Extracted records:

◆ ◆ ◆

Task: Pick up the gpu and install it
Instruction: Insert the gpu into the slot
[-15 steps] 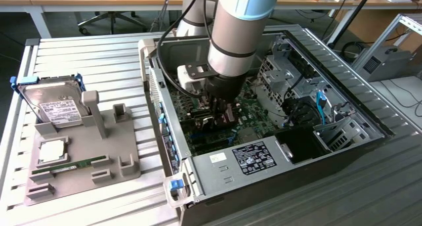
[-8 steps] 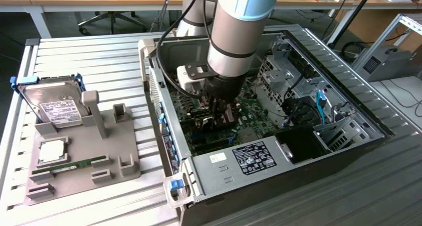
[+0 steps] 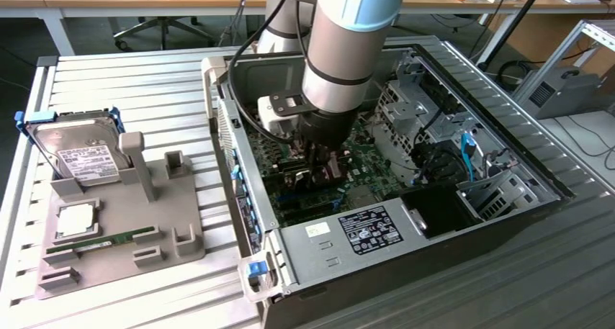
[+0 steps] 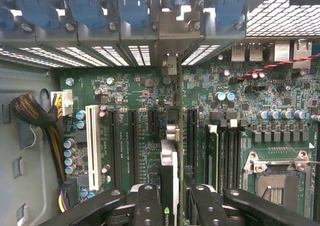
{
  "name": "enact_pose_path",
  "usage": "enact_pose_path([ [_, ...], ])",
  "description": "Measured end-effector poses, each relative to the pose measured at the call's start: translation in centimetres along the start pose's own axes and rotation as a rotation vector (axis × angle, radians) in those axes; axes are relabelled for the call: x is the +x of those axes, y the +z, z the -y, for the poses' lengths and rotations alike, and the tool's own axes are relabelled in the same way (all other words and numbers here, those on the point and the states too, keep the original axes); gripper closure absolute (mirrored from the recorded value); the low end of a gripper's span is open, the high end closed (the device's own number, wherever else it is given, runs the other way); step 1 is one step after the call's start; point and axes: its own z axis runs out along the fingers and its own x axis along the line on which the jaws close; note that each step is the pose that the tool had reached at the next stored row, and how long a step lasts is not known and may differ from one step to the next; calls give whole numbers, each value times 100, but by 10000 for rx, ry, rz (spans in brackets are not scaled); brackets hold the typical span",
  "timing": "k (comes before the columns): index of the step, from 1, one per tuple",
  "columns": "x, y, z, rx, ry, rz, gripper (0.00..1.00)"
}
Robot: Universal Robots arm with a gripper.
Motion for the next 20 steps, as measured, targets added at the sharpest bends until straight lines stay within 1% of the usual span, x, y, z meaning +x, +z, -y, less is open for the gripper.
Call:
enact_pose_path([
  [20, 1, 31, -15, 2, -1, -1, 72],
])
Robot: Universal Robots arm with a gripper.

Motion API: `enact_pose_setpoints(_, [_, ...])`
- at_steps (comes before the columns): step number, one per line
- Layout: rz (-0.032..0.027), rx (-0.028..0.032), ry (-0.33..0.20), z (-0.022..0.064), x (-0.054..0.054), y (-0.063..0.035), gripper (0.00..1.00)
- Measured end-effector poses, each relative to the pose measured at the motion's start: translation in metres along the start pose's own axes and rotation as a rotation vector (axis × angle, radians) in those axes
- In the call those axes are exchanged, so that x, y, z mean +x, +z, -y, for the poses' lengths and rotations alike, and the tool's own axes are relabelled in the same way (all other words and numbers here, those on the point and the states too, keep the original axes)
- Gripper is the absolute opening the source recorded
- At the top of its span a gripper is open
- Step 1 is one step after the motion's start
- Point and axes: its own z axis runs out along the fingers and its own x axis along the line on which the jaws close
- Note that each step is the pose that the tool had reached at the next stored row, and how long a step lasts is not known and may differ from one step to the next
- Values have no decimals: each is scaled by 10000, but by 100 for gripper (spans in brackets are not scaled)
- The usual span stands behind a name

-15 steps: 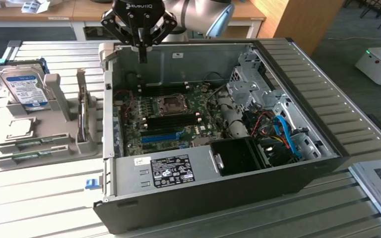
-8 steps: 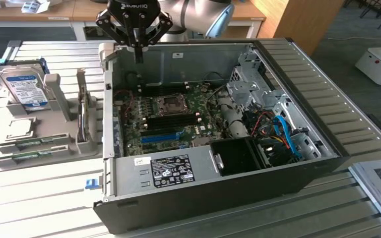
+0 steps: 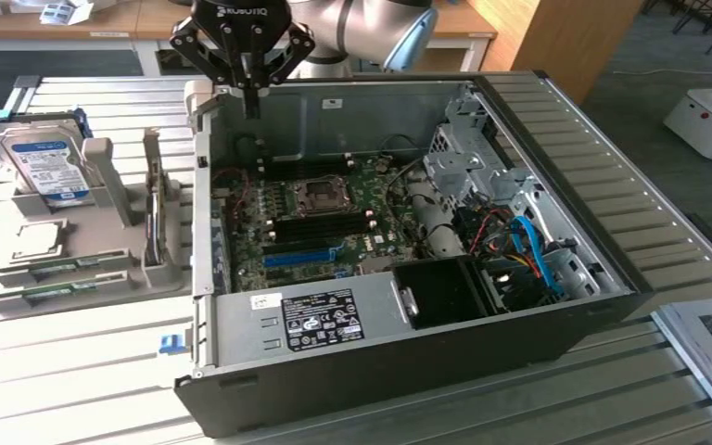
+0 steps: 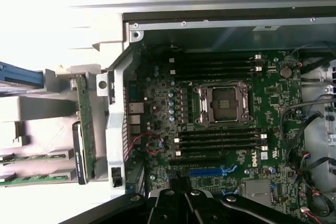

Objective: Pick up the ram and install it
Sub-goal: 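Reach for the ram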

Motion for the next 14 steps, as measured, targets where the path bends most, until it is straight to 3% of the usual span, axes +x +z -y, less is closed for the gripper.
enact_pose_setpoints(14, [-66,5,3,11,146,0,10])
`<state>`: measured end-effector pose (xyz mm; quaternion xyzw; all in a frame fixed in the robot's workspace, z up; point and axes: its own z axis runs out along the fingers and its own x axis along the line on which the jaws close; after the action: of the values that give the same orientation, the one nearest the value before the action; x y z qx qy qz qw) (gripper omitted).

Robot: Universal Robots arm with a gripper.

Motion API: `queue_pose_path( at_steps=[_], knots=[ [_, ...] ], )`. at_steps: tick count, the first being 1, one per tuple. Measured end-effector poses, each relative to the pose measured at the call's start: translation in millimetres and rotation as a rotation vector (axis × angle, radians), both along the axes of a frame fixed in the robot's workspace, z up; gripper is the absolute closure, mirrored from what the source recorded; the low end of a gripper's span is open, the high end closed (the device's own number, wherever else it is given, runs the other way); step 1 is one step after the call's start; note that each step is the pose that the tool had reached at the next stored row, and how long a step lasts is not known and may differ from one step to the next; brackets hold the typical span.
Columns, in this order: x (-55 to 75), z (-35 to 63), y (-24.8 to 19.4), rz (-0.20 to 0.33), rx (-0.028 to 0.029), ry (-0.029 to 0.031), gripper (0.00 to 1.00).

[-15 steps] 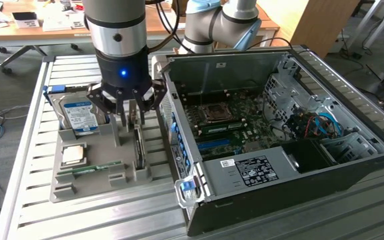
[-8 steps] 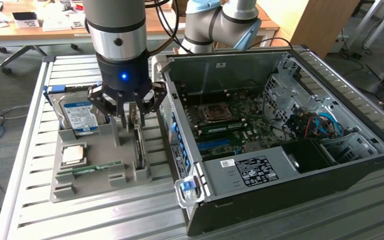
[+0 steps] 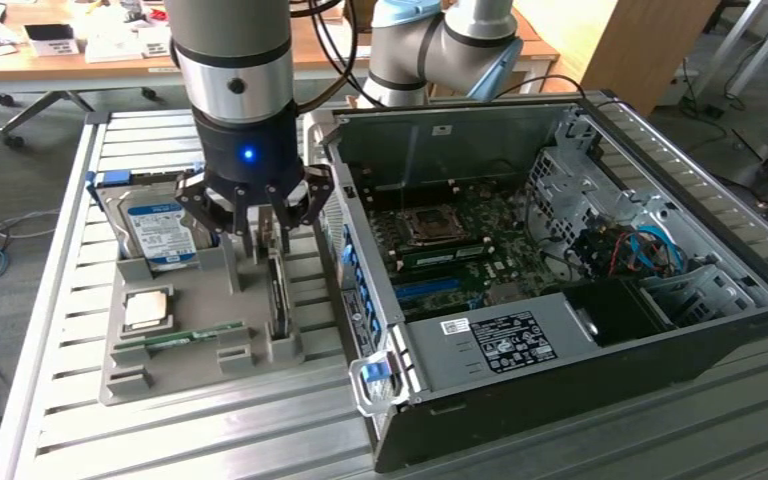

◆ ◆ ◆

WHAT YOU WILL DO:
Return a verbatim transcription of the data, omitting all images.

ANSWER BOX:
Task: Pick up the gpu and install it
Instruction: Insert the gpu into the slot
[-15 steps] 
[-8 steps] 
[+0 steps] 
[+0 steps] 
{
  "name": "enact_pose_path",
  "usage": "enact_pose_path([ [_, ...], ])",
  "description": "Measured end-effector poses, each relative to the pose measured at the call's start: translation in centimetres along the start pose's own axes and rotation as a rotation vector (axis × angle, radians) in those axes; axes are relabelled for the call: x is the +x of those axes, y the +z, z the -y, for the poses' lengths and rotations alike, and the tool's own axes are relabelled in the same way (all other words and numbers here, those on the point and the states too, keep the original axes); gripper closure absolute (mirrored from the recorded value); the low end of a gripper's span is open, the high end closed (the device's own number, wherever else it is given, runs the other way); step 1 is one step after the call's start; point and axes: its own z axis runs out along the fingers and its own x axis along the line on which the jaws close; note that each step is the pose that the tool had reached at the next stored row, and how long a step lasts is not known and may differ from one step to the next; calls give whole numbers, each value times 100, but by 10000 for rx, ry, rz (spans in brackets are not scaled); brackets hold the typical span",
  "timing": "k (comes before the columns): index of the step, from 1, one per tuple",
  "columns": "x, y, z, rx, ry, rz, gripper (0.00..1.00)"
}
Robot: Universal Robots arm with a gripper.
Motion for the next 20 steps, as measured, targets added at the sharpest bends until straight lines stay within 1% of the usual span, x, y, z meaning +x, +z, -y, less is open for the gripper.
Call:
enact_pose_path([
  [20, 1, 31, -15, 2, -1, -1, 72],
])
Robot: Universal Robots arm with a gripper.

Motion API: `enact_pose_setpoints(_, [_, ...])`
- at_steps (comes before the columns): step number, one per line
- Layout: rz (-0.032..0.027), rx (-0.028..0.032), ry (-0.33..0.20), z (-0.022..0.064), x (-0.054..0.054), y (-0.063..0.035), gripper (0.00..1.00)
- Measured end-effector poses, each relative to the pose measured at the motion's start: translation in metres along the start pose's own axes and rotation as a rotation vector (axis × angle, radians) in those axes
- In the call those axes are exchanged, so that x, y, z mean +x, +z, -y, for the poses' lengths and rotations alike, and the tool's own axes are relabelled in the same way (all other words and numbers here, those on the point and the states too, keep the original axes)
- Gripper is the absolute opening the source recorded
- At the top of its span a gripper is open
- Step 1 is one step after the motion's start
- Point and axes: its own z axis runs out along the fingers and its own x axis along the line on which the jaws close
- Note that each step is the pose that the tool had reached at the next stored row, and how long a step lasts is not known and may differ from one step to the next
- Values have no decimals: each is scaled by 10000, but by 100 for gripper (spans in brackets are not scaled)
- The usual span stands behind a name

-15 steps: 
-8 steps: 
+0 steps: 
+0 steps: 

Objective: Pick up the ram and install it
Sub-goal: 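Reach for the ram
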
Motion for the next 14 steps, as measured, targets where the path bends most, until it is straight to 3% of the usual span, axes +x +z -y, less is closed for the gripper.
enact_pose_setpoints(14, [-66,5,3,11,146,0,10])
`<state>`: measured end-effector pose (xyz mm; quaternion xyzw; all in a frame fixed in the robot's workspace, z up; point and axes: its own z axis runs out along the fingers and its own x axis along the line on which the jaws close; after the action: of the values that give the same orientation, the one nearest the value before the action; x y z qx qy qz qw) (gripper omitted).

Robot: Universal Robots arm with a gripper.

Motion API: `queue_pose_path( at_steps=[_], knots=[ [_, ...] ], )`. at_steps: tick count, the first being 1, one per tuple. Measured end-effector poses, each relative to the pose measured at the call's start: translation in millimetres and rotation as a rotation vector (axis × angle, radians), both along the axes of a frame fixed in the robot's workspace, z up; gripper is the absolute closure, mirrored from what the source recorded; the low end of a gripper's span is open, the high end closed (the device's own number, wherever else it is given, runs the other way); step 1 is one step after the call's start; note that each step is the pose that the tool had reached at the next stored row, and how long a step lasts is not known and may differ from one step to the next; brackets hold the typical span.
Columns, in this order: x (-55 to 75), z (-35 to 63), y (-24.8 to 19.4), rz (-0.20 to 0.33), rx (-0.028 to 0.029), ry (-0.029 to 0.031), gripper (0.00 to 1.00).

[-15 steps] 
[-8 steps] 
[+0 steps] 

What the answer needed to say has been said.